- What you have to do
Take the entries that follow and return exactly the lines from the one holding "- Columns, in" through the one holding "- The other", both included. Nothing else is needed.

- Items from a dataset
- Opening Delimiter -
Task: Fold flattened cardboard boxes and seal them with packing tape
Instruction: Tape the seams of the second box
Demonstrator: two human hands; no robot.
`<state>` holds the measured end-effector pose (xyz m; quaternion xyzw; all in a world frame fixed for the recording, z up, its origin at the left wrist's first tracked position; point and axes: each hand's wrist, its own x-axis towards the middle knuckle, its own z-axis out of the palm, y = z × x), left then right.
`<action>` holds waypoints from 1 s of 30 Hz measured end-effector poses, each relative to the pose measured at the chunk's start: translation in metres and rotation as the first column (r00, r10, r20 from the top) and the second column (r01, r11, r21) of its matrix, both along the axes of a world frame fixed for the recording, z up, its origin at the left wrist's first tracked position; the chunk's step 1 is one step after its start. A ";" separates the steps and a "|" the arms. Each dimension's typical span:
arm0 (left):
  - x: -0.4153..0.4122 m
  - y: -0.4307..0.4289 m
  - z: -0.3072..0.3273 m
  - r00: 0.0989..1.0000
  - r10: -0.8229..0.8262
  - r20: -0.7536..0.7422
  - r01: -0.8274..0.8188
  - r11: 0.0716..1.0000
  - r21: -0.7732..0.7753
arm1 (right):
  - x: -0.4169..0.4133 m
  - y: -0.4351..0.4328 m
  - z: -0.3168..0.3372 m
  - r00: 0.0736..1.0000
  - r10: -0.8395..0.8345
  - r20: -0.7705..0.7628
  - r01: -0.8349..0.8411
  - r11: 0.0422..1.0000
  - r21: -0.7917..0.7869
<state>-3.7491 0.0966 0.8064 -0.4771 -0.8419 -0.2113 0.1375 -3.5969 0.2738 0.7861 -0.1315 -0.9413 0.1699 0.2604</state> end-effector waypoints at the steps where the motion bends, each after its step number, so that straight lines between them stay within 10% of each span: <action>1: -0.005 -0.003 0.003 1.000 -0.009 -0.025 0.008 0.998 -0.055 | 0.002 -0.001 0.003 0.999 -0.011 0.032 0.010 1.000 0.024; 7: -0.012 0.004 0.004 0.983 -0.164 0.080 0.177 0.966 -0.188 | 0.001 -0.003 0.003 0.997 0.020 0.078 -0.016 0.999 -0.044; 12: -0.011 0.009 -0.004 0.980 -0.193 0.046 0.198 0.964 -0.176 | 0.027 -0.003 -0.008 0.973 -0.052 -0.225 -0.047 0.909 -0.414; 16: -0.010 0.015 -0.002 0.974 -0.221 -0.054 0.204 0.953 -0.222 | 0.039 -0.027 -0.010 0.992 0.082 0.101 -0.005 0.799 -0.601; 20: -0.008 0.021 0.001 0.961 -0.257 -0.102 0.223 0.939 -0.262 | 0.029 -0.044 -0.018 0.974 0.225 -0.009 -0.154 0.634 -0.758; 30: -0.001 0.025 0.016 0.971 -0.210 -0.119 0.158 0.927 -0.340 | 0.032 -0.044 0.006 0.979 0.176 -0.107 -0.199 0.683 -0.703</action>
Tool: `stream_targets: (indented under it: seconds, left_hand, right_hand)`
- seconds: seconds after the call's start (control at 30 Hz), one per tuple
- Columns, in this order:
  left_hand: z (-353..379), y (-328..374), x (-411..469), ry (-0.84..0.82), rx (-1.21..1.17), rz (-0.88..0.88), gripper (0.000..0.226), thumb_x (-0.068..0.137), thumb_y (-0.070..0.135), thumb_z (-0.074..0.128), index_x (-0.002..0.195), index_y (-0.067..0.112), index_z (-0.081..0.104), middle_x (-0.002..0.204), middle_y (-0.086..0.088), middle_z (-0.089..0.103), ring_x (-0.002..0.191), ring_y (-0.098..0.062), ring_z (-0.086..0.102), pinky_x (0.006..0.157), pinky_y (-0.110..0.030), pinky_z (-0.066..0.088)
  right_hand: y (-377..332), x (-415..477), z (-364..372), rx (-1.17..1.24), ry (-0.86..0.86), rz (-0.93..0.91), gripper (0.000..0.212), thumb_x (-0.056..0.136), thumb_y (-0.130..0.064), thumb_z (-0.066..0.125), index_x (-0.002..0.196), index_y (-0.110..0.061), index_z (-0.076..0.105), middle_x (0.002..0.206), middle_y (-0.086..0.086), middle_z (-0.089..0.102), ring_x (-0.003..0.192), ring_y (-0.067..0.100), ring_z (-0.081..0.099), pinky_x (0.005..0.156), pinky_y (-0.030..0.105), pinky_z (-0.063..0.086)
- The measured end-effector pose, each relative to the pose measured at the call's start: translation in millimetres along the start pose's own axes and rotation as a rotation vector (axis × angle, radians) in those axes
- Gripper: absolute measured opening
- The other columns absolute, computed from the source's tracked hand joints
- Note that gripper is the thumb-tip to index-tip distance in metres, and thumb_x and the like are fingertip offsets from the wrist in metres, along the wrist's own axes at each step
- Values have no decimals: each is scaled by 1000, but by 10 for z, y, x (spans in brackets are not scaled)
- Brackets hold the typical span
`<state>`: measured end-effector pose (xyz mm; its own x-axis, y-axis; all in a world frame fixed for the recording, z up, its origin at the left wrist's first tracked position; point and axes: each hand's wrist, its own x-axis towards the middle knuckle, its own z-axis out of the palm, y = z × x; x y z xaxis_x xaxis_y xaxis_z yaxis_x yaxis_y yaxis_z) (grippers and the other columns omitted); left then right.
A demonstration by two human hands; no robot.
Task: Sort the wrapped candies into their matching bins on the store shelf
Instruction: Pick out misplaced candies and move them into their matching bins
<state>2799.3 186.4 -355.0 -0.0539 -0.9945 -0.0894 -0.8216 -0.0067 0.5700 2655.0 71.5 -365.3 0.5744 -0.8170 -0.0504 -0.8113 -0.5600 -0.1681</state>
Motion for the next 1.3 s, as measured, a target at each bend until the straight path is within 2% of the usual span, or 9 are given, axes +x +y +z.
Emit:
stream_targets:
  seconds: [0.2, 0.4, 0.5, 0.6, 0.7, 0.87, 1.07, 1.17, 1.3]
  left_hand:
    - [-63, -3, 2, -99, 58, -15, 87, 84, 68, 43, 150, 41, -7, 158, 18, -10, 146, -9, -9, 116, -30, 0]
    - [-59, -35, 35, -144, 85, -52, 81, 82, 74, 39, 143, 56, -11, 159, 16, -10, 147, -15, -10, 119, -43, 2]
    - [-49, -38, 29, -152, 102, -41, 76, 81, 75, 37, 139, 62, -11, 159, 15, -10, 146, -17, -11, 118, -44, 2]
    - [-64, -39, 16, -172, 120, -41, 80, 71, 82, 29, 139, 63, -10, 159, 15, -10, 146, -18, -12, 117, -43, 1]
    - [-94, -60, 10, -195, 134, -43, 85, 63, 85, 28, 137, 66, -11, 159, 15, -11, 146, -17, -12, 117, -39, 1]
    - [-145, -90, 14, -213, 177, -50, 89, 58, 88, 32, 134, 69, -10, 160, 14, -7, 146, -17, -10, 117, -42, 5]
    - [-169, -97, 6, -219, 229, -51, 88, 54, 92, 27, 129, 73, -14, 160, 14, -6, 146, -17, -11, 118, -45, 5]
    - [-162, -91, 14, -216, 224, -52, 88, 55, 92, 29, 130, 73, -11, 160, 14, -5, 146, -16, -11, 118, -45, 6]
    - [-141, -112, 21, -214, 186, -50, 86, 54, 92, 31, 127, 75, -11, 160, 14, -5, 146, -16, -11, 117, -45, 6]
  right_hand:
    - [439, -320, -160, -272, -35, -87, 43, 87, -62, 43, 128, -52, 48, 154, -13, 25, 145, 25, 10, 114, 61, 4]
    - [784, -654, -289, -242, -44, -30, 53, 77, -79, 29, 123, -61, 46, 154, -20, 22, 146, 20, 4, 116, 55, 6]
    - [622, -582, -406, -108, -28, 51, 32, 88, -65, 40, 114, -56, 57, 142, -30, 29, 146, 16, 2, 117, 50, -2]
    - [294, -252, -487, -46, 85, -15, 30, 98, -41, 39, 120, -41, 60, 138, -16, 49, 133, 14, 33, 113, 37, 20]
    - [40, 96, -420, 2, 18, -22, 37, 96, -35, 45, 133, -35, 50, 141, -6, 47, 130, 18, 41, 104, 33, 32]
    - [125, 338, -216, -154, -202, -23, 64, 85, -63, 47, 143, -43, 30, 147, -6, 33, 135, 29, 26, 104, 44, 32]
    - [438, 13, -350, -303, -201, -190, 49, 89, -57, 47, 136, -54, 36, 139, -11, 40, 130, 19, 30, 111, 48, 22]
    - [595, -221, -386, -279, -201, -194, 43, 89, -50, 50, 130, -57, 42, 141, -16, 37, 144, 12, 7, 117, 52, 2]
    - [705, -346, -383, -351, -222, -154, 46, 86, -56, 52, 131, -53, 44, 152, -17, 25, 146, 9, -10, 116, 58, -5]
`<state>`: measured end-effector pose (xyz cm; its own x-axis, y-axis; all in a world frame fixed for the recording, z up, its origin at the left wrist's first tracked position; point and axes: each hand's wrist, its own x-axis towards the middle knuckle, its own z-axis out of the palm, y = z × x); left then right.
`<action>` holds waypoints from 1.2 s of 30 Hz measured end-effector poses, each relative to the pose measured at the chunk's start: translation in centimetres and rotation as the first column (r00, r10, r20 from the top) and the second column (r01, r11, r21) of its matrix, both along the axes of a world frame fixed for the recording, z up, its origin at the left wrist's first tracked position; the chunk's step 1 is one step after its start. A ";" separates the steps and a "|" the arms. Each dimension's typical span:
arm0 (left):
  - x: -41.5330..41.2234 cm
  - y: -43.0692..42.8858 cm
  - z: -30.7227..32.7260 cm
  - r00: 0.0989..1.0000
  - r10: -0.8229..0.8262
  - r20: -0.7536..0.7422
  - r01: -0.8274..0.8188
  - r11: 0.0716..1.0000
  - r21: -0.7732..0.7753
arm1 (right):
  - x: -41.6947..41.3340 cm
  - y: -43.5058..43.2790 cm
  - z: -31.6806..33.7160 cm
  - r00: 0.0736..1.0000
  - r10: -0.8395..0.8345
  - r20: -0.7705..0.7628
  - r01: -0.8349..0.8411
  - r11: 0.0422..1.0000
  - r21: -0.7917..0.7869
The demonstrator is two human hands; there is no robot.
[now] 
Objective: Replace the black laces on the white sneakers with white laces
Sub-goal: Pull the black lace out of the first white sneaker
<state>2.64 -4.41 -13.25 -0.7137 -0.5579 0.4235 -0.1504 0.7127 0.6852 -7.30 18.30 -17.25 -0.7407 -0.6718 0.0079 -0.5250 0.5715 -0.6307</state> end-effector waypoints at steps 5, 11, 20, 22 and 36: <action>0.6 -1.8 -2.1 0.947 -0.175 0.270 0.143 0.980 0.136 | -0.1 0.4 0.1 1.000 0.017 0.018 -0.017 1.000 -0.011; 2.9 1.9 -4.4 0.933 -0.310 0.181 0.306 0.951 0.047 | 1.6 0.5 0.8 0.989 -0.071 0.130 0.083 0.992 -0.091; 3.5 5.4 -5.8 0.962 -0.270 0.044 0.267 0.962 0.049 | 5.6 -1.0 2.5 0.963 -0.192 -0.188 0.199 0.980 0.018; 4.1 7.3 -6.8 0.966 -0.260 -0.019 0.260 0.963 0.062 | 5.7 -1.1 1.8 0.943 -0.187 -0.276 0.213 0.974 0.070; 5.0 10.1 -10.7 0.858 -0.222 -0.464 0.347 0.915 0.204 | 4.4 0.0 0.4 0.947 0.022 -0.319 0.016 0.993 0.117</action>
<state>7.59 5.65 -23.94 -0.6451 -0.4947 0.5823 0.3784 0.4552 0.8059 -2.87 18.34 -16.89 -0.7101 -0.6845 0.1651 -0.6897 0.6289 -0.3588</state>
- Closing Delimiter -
- Exercise response
- Columns, in this order:
  left_hand: z (-353..379), y (-328..374), x (-411..469), ry (-0.84..0.82), rx (-1.21..1.17), rz (-0.88..0.88), gripper (0.000..0.226), thumb_x (-0.068..0.137), thumb_y (-0.070..0.135), thumb_z (-0.074..0.128), index_x (-0.002..0.195), index_y (-0.067..0.112), index_z (-0.081..0.104), middle_x (-0.002..0.204), middle_y (-0.086..0.088), middle_z (-0.089..0.103), ring_x (-0.002..0.191), ring_y (-0.098..0.062), ring_z (-0.086..0.102), pinky_x (0.006..0.157), pinky_y (-0.110..0.030), pinky_z (-0.066..0.088)
  right_hand: y (-377..332), x (-415..477), z (-364..372), rx (-1.17..1.24), ry (-0.86..0.86), rz (-0.93..0.91), gripper (0.000..0.212), thumb_x (-0.056..0.136), thumb_y (-0.130..0.064), thumb_z (-0.066..0.125), index_x (-0.002..0.196), index_y (-0.110..0.061), index_z (-0.076..0.105), middle_x (0.002..0.206), middle_y (-0.086..0.086), middle_z (-0.089..0.102), ring_x (-0.003..0.192), ring_y (-0.067..0.100), ring_z (-0.081..0.099), pinky_x (0.005..0.156), pinky_y (-0.030..0.105), pinky_z (-0.063..0.086)
- The measured end-effector pose, each relative to the pose measured at the call's start: translation in millimetres along the start pose's own axes and rotation as a rotation vector (axis × angle, radians) in those axes
- Gripper: absolute measured opening
- The other columns absolute, computed from the source's tracked hand joints

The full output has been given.